For particle- retrieval by magnetic force, a magnetic needle connected to the objective was placed in proximity downstream in the microfluidic channel. Because of the attraction of the positioning particle by the magnetic needle the positioning particle pushed the cell-laden payload particle out of the trapping position (see Figure 17).

Example 3: Crosslinking of positioning particles

For co-localization of cell-laden hydrogel beads and positioning particles inside the evorion®CellCity BeadPairing Chip, cell-laden agarose beads as well as positioning particles were mixed in PBS with a 1:1 ratio. Each inlet of the BeadPairing chip was filled with 150 pl_ of the prepared hydrogel/particle mixture. Subsequently, the evorion®CellCity Incubator was closed, and trapping was performed by applying a pre-defined pressure profile to all inlet reservoirs. By applying the pressure to the inlets, a flow is generated in each channel of the CellCity Bead PairingChip, which results in the immobilization of the hydrogel beads by a hydrodynamic trapping mechanism within trapping positions. After trapping, channels were washed twice with PBS and a second batch of positioning particles is added to the CellCity Bead PairingChip for a second round of immobilization of the hydrogel beads by a hydrodynamic trapping mechanism within trapping positions. After trapping, channels were again washed twice with PBS to remove untapped particles.

For crosslinking of two paired positioning particles a crosslinking initiating agent is applied to the CellCity Bead PairingChip. Alternatively, the chip is illuminated with UV light. After the crosslinking reaction the chip is washed twice with PBS to remove residual crosslinking initiating agent.

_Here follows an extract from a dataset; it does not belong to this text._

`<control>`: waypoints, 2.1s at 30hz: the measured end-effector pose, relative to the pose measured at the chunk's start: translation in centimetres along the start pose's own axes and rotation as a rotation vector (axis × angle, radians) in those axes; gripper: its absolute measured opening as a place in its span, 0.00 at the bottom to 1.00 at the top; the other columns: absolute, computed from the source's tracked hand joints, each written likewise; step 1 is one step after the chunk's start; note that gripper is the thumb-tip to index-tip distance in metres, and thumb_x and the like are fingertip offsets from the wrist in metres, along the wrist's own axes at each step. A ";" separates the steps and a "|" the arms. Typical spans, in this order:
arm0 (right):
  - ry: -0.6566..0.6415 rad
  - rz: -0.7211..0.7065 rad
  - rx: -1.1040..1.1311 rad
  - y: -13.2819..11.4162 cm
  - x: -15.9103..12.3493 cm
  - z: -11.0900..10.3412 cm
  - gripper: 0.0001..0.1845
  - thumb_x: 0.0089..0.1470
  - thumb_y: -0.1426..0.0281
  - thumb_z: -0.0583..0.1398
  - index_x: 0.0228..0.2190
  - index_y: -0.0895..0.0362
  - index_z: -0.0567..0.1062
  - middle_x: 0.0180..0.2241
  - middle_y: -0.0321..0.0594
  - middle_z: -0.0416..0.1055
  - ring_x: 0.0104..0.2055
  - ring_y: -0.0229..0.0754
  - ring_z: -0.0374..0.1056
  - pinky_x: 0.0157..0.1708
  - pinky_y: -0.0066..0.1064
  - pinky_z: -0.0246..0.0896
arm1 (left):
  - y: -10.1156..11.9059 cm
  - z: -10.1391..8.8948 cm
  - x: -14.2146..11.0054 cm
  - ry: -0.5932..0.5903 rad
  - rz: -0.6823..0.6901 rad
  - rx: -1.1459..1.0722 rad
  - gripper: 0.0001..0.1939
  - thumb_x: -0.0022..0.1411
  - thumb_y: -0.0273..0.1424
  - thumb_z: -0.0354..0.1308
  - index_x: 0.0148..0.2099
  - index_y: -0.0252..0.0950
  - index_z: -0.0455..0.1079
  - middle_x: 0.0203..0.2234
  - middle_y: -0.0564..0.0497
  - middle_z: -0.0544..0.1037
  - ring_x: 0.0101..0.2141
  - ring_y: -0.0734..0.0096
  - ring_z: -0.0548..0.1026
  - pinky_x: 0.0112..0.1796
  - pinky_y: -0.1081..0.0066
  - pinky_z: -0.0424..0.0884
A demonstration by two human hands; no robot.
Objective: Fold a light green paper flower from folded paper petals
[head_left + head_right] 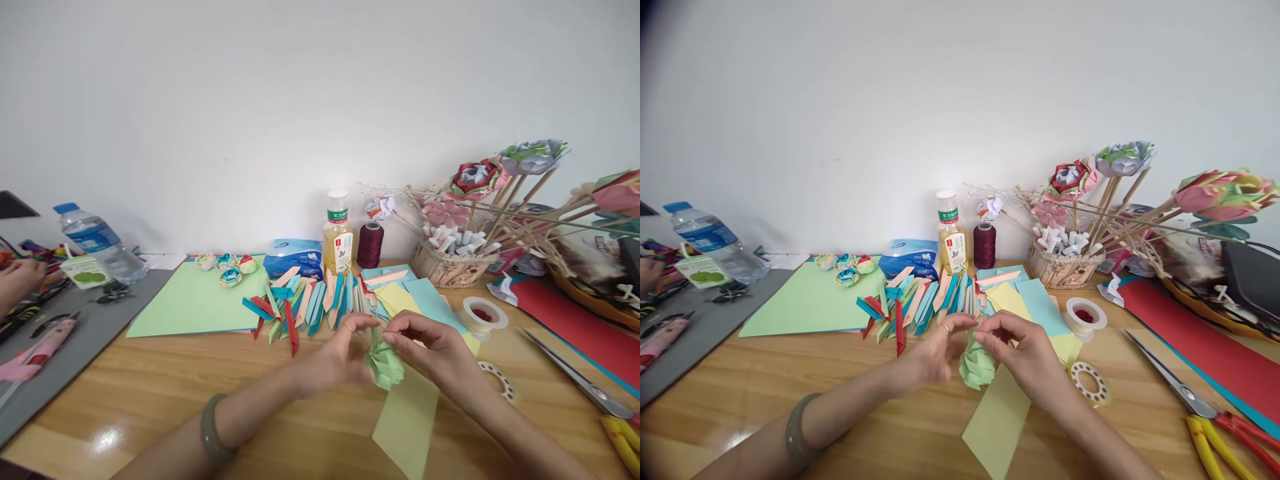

Example 4: Determination of analyte secretion of single cells

Secretion of analytes from a single cell was determined using a payload particle comprising a single cell and two capture particles positioned in a bead trap as described, for example, in patent application DE 102022 101 699.4, and as illustrated in Figure 19.

Payload particles are incubated resulting in secretion of analytes by cell(s) located within the payload particles. The volume flow is stopped / significantly reduced within the microfluidic channel so that analyte movement is mainly / only due to diffusion and not perfusion. Analytes bind to a first antibody which is immobilized within capture particle. Since the first capture particle is directly adjacent to the payload particle, the analytes of the cell(s) first get into contact with and are captured by the first antibodies of the first capture particle.

Analytes from a downstream position may get into contact with the second capture particle due to a diffusion to the upstream position.

During incubation, a fluorescently labelled second antibody is provided within an aqueous phase located within the microfluidic channel. As soon as analytes get into contact with a capture particle, the fluorescently labelled second antibody binds to another epitope on the analytes. This results in an accumulation of the fluorescently labelled second antibody within the capture particle, thereby generating a fluorescent signal. Determination of the captured analytes is also described in detail in WO 2020/183015 A1.

The fluorescent signal is inhomogenously distributed among the capture particles due to the diffusion of the analytes. This allows the determination of the source of the secreted analytes and additionally serves as a negative control.